What does this accomplish that a simple bullet through the head, right off, wouldn’t? For one, we wouldn’t get the slo-mo shot of Bhoomi falling, her embroidered red wedding lehenga billowing in the wind. (Omung Kumar likes his visuals.) We wouldn’t get the shot of her under water, the bullets from Dhauli’s gun whizzing past her flailing form. And we wouldn’t get the echo of the earlier scene where Bhoomi’s father, Arun (Sanjay Dutt), was massaging her head, marvelling at her thick, black, lustrous hair. Ah, the tragedy! Had Bhoomi gotten herself a pixie cut, the man on the bridge wouldn’t have been able to hold her back when she wanted to jump. You know what they say: Bride goeth before a fall!

The problem with Bhoomi isn’t the loud, old-fashioned storytelling. It’s that it finds nothing interesting to tell. It’s the third inter-generational rape-and-revenge drama (not counting Kaabil, which was about a couple) this year, after Maatr and Mom, and unlike those films, it’s a father and daughter narrative. So why not establish father and daughter a little more convincingly than having him refusing to eat before she’s eaten the food he’s made with his own two hands? Omung Kumar may be the first filmmaker to see Sanjay Dutt as Ramu kaka. The relationships are generic, with a trait or two given to each character. Bhoomi speaks with a stammer. Arun drinks. She dyes his hair. He makes footwear. It’s not enough. They feel like they’re going through the motions, that they’ll return to their caravans once the director yells CUT.

The writing never convinces us that this world, these people are real. We’re supposed to infer that Bhoomi’s fiancé, Neeraj (Sidhant Gupta), loves her because… they sing two songs together. Instead of seeing and sensing a couple in love, we see a pretty pair going through choreographed motions. What could have been a powerful scene between them – her revelation to him that she’s been raped, just before the wedding – occurs off-screen. He walks out with a sad-emoticon face, and his parents whisk him away. Is he confused? Is he a wimp? Does he try to call her later? Who knows?
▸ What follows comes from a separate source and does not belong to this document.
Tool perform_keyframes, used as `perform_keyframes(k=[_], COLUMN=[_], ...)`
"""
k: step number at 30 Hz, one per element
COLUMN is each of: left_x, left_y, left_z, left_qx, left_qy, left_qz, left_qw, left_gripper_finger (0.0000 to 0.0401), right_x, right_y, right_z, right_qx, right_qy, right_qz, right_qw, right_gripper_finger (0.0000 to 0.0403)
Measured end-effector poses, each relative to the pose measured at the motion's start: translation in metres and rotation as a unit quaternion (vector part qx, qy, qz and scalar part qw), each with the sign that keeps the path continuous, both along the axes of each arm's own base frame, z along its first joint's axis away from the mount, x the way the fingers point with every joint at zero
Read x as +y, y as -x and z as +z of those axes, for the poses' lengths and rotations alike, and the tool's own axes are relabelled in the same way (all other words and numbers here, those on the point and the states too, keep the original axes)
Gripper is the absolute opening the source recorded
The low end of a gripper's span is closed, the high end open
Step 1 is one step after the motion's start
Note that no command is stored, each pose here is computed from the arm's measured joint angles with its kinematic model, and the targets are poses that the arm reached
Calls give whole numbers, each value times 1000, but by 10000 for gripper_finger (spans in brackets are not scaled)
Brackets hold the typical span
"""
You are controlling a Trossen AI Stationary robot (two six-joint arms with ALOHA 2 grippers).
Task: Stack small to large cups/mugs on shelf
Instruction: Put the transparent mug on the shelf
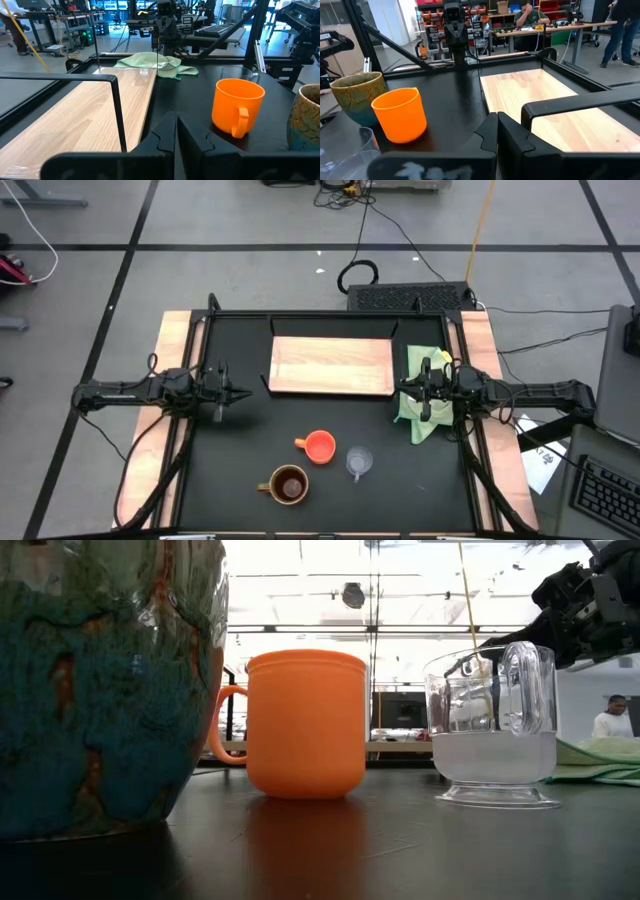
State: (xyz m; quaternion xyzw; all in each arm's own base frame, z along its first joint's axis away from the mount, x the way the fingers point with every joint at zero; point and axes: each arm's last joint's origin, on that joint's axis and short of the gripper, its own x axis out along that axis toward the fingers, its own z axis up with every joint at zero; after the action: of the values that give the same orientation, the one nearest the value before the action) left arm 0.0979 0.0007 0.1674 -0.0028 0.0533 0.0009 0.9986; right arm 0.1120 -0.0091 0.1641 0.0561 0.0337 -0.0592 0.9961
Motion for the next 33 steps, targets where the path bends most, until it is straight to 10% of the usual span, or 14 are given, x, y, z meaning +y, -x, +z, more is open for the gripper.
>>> perform_keyframes(k=[33], left_x=[-1], left_y=[-1], left_z=[7], left_qx=[-36], left_qy=[49], left_qz=[-13], left_qw=[998], left_gripper_finger=[21], right_x=[3], right_y=[1], right_z=[26], right_qx=[-133], right_qy=[68], right_qz=[50], right_qw=[988], right_gripper_finger=[0])
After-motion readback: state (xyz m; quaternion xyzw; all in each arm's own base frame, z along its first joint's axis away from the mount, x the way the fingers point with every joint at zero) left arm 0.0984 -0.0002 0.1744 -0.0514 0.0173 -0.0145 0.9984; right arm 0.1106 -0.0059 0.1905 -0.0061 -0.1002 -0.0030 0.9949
There are no such questions with the other characters (a female lawyer, cops), who are coloured with a single shade: “insensitive.”

For a painfully long time, we are treated to Arun’s despair, Bhoomi’s despair, the despair of the people in the surrounding seats wondering why such a sturdy premise is working neither psychologically nor physically. We get a short scene where Bhoomi realises it’s no longer going to be easy to practise her profession (bridal makeup). It’s so short, it’s just the tail end of a phone call. A better writer would have gone into her mind, what it means to be cast aside – by her fiancé, by society. And if you aren’t going to do that, at least deliver the pulp kicks of a revenge thriller quickly. By the time Arun and Bhoomi decide to go after the villains, Sridevi and Raveena Tandon were already ratcheting up the corpse count.

Why were we at least remotely invested in those films? Is it because women vigilantes fascinate us more? Or is it because, despite the lurid goings-on, the directors exhibited a smidgen of decency? Consider the staging of the rape in Bhoomi, in an empty cinema hall, as a sex scene plays on screen. Bhoomi is so insipidly written that the really interesting beats – how Bhoomi is punished for her honesty; how an innocent-looking man can turn dangerous when his love is spurned; how women don’t always rally around their men – cease to matter. Even the killings are terrible. One involves cross-dressing and a birthday cake. Another involves flying dupattas. A third involves a Sunny Leone item number. No wait. That’s just the integrity of a female-centric narrative being murdered.